# Exercise aim
Can you pull out each line of the data below that includes the word "Trace"?

(Dataset entries)

-- -- --

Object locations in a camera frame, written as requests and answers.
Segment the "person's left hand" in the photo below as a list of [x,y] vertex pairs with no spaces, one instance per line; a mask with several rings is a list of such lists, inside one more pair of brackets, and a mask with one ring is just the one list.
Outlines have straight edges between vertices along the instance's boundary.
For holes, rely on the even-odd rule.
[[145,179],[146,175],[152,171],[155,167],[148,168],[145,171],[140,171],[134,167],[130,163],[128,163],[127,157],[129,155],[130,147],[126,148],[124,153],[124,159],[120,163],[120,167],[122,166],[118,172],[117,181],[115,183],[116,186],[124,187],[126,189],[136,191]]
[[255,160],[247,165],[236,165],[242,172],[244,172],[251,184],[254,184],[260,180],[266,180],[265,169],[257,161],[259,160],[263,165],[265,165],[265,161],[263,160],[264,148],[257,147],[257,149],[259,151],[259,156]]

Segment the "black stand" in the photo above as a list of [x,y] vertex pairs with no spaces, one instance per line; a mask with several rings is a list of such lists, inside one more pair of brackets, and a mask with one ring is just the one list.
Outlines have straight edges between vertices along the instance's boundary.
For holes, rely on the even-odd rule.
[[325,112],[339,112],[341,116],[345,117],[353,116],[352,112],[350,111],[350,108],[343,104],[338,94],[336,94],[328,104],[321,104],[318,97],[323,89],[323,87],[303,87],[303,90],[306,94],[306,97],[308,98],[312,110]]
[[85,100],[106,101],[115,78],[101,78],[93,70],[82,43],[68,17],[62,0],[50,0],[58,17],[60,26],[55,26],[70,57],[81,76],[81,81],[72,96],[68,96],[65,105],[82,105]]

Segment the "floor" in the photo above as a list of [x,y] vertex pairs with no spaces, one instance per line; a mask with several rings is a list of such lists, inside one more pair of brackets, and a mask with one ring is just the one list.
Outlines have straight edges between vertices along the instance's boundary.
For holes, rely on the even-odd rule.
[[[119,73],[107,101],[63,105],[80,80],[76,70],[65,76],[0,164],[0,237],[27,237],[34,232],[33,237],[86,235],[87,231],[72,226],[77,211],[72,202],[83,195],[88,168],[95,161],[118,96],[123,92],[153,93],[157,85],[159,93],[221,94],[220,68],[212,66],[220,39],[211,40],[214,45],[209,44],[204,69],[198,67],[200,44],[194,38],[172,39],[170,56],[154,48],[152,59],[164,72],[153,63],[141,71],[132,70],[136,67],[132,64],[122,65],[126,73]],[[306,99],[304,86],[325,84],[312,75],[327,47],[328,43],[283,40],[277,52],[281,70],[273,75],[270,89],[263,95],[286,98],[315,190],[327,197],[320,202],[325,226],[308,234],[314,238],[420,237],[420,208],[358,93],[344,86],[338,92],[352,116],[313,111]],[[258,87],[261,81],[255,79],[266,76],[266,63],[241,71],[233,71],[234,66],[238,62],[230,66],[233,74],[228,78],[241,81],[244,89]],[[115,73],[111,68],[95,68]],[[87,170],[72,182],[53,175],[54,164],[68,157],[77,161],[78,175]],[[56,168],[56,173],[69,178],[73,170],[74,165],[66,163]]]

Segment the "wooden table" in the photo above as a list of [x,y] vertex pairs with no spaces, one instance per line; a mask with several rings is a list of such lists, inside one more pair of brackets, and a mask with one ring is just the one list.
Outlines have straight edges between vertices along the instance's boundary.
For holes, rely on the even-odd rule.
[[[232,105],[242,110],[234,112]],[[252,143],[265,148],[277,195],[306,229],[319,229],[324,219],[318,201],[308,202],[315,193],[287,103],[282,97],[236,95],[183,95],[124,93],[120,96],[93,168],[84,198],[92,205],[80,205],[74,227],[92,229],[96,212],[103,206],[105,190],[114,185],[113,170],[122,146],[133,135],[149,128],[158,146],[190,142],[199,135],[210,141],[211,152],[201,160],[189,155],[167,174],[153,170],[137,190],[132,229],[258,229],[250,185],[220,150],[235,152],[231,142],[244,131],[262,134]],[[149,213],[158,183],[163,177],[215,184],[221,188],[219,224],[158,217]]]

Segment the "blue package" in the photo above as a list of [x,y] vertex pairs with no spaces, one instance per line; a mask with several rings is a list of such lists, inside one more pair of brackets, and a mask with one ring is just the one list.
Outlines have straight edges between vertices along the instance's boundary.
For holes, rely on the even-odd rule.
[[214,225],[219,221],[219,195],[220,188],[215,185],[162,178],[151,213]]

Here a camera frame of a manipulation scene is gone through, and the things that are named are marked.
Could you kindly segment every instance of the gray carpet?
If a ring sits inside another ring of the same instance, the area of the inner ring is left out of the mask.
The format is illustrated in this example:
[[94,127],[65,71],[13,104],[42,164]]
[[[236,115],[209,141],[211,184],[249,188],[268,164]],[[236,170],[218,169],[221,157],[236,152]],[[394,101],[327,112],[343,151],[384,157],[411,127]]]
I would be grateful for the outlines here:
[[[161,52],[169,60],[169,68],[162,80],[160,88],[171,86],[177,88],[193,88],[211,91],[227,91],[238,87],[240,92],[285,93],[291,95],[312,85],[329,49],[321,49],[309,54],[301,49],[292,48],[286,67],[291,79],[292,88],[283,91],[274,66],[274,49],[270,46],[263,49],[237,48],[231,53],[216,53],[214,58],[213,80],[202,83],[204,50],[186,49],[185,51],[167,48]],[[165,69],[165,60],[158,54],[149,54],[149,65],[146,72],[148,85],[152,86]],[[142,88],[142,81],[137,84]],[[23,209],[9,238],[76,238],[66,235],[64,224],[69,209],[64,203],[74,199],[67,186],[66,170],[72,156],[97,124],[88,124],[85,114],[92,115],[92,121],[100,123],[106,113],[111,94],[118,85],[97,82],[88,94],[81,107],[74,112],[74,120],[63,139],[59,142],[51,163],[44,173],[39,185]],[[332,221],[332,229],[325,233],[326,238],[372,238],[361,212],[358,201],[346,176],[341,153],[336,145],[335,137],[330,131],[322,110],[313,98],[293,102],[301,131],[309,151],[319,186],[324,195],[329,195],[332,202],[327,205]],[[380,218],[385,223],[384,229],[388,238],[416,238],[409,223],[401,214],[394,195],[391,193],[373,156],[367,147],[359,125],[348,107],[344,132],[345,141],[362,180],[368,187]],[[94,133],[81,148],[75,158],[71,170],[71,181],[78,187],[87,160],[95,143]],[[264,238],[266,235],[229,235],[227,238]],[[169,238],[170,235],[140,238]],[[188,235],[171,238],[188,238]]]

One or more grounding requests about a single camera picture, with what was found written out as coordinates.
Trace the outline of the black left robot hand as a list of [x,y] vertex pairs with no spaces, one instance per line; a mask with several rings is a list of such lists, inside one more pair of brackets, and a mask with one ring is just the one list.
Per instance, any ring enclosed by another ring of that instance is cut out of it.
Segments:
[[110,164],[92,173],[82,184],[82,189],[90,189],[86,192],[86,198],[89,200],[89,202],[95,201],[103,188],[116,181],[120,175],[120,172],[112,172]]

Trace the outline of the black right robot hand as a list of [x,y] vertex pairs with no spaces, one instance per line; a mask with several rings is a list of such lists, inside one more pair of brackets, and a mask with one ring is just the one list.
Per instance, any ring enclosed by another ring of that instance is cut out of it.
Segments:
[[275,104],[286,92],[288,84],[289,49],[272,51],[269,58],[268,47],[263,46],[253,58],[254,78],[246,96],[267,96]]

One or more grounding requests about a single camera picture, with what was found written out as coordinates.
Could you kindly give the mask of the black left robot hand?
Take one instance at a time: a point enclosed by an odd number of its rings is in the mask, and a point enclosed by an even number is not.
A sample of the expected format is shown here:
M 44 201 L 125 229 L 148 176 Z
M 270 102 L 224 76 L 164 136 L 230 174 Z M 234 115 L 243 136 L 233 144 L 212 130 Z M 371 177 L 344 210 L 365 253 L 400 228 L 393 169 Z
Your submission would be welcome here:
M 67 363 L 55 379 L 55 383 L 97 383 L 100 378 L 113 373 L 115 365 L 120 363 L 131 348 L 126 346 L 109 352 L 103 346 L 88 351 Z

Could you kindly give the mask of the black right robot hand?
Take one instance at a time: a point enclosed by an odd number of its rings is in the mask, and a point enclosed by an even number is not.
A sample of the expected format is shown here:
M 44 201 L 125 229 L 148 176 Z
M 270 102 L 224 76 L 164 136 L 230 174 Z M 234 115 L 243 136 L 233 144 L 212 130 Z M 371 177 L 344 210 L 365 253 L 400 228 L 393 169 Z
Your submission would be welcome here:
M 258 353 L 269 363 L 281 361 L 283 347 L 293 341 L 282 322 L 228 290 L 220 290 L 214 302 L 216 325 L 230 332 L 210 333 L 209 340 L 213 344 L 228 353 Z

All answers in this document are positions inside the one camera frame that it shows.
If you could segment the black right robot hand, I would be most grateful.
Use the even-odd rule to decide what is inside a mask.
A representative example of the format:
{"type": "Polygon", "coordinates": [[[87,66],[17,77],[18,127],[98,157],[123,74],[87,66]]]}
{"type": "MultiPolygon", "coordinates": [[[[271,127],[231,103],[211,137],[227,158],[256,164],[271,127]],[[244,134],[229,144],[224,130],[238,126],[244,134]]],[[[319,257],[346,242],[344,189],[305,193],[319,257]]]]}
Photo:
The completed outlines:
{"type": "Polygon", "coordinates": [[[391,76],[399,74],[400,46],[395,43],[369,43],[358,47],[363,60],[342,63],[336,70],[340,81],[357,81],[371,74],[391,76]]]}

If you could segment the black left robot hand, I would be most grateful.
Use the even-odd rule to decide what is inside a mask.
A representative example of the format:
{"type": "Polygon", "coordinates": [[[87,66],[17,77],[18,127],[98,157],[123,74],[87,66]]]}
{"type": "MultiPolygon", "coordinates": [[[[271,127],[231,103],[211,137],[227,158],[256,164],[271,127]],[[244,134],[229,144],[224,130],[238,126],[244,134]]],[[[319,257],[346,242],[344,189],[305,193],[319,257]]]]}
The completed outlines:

-- -- --

# Final answer
Trace the outline of the black left robot hand as a list of [x,y] vertex pairs with no spaces, one instance per line; a mask with several rings is a list of such lists, inside one more pair of brackets, and a mask with one ring is just the one list.
Trace the outline of the black right robot hand as a list of [x,y] vertex pairs with no spaces, one instance per line; a mask with several rings is a list of such lists, inside one more pair of brackets, and a mask with one ring is just the one list.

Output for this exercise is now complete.